Load experimental MS/MS spectra and a reference spectral library into masscube. First, perform identity search by matching experimental spectra against library spectra using exact or high-confidence similarity scoring to detect direct matches. Then, perform fuzzy/analog search to identify compounds with similar fragmentation patterns but different molecular identities—this captures structurally related analogs and novel metabolites. Merge the two result sets, prioritizing high-confidence identity matches while retaining fuzzy matches as secondary annotations. Emit annotated spectrum records containing the original spectrum data, assigned identity or analog annotation, match type (identity or analog), and confidence score.
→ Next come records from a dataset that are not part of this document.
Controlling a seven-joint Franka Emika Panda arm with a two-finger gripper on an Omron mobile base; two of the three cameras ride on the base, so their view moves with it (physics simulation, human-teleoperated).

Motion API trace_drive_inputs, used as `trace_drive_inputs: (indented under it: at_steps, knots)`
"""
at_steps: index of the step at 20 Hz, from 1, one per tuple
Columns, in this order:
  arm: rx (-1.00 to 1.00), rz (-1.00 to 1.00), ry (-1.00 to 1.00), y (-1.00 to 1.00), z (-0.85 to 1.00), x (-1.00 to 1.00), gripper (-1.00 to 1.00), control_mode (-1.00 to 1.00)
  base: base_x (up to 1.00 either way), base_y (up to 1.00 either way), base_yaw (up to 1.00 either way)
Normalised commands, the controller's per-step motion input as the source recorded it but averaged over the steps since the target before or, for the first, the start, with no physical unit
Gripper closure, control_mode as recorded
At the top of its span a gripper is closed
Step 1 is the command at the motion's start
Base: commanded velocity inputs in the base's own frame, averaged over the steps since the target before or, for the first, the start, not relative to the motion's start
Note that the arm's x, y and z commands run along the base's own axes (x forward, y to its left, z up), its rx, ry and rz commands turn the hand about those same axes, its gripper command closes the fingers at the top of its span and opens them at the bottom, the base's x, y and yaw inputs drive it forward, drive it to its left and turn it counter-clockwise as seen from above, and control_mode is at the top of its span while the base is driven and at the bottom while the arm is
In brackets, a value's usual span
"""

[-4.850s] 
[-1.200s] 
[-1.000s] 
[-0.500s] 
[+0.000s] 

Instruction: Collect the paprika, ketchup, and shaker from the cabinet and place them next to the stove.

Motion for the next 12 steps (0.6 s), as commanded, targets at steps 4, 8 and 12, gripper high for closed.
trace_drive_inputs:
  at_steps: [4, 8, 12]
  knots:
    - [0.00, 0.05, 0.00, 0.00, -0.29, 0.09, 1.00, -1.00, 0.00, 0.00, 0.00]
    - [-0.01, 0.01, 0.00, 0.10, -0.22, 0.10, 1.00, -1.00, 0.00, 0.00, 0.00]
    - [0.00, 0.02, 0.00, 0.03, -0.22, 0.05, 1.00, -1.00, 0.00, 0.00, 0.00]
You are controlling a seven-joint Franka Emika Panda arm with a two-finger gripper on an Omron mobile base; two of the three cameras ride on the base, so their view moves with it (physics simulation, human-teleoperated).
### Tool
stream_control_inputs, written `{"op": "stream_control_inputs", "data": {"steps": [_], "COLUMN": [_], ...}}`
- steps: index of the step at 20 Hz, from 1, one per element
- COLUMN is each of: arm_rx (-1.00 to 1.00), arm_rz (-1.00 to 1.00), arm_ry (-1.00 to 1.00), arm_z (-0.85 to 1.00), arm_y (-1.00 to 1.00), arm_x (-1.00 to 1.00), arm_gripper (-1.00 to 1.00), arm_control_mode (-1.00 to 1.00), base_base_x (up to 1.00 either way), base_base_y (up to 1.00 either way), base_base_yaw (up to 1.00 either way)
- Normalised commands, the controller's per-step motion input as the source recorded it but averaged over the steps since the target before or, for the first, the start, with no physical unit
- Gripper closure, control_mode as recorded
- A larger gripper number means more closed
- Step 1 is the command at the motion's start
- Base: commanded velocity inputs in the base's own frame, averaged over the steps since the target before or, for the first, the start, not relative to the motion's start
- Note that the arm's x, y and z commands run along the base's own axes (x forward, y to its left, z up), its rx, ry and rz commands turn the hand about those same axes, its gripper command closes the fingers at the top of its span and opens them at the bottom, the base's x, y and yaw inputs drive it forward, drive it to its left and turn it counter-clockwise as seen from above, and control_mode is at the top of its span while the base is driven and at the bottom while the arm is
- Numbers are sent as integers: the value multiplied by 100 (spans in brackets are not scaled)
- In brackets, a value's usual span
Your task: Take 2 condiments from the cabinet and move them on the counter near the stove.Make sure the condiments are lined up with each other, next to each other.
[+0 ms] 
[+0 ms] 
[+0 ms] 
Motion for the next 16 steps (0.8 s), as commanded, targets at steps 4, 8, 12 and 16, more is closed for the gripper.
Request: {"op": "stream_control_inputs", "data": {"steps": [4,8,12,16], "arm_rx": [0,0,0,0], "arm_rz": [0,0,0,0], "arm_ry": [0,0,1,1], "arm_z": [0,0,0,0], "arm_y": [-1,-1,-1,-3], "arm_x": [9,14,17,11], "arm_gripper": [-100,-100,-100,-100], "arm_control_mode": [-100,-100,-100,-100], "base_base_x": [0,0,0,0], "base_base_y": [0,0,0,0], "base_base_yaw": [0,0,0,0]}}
Use the combined results to build a reliable annotation table for downstream metabolomic analysis.

## Related tools

- **masscube** (integrated Python package that implements identity search and fuzzy/analog search workflows for MS/MS spectrum annotation against spectral libraries) — https://github.com/huaxuyu/masscube/

## Evaluation signals

- All experimental spectra receive either an identity match or an analog (fuzzy) match with a confidence score; no spectra are left unannotated if library coverage is adequate.
- Identity matches have higher confidence scores than fuzzy matches for the same compound; ranking is monotonic by match type and statistical similarity metric.
- For benchmarked spectra (e.g., standards in the library), identity search recovers the correct compound identity with ≥95% accuracy and high cosine similarity (or equivalent metric).
- Fuzzy search results identify structurally plausible analogs (confirmed by chemical taxonomy or experimental co-annotation) rather than random false positives.
- Reproducibility: re-running the same spectra and library against masscube yields identical annotations and confidence scores.

## Limitations

- Identity search relies on spectral library completeness and quality; rare metabolites or novel compounds absent from the library will not be annotated.
- Fuzzy/analog search threshold for 'similarity' is user-configurable and affects sensitivity and specificity; too lenient thresholds yield false analogs, while too strict thresholds miss genuine structural relatives.
- MS/MS fragmentation can be instrument-dependent (e.g., collision energy, ionization mode); matches are most reliable within the same instrument type and acquisition method as the library.
- No changelog is publicly available, limiting visibility into algorithm updates or changes in matching behavior across versions.

## Evidence

- [other] masscube implements MS/MS spectrum annotation through two complementary search strategies: "masscube implements MS/MS spectrum annotation through two complementary search strategies: identity search for direct spectral library matching and fuzzy search (analog search) for similarity-based"
- [other] identity search by matching experimental spectra against library spectra using exact or high-confidence similarity scoring: "Perform identity search by matching experimental spectra against library spectra using exact or high-confidence similarity scoring."
- [other] fuzzy/analog search to identify structurally related compounds with similar fragmentation patterns but different molecular identities: "Perform fuzzy/analog search to identify structurally related compounds with similar fragmentation patterns but different molecular identities."
- [other] Merge identity and fuzzy search results, prioritizing high-confidence matches: "Merge identity and fuzzy search results, prioritizing high-confidence matches."
- [readme] Annotation of MS/MS spectra via identity search and fuzzy search (i.e. analog search): "Annotation of MS/MS spectra via identity search and fuzzy search (i.e. analog search)."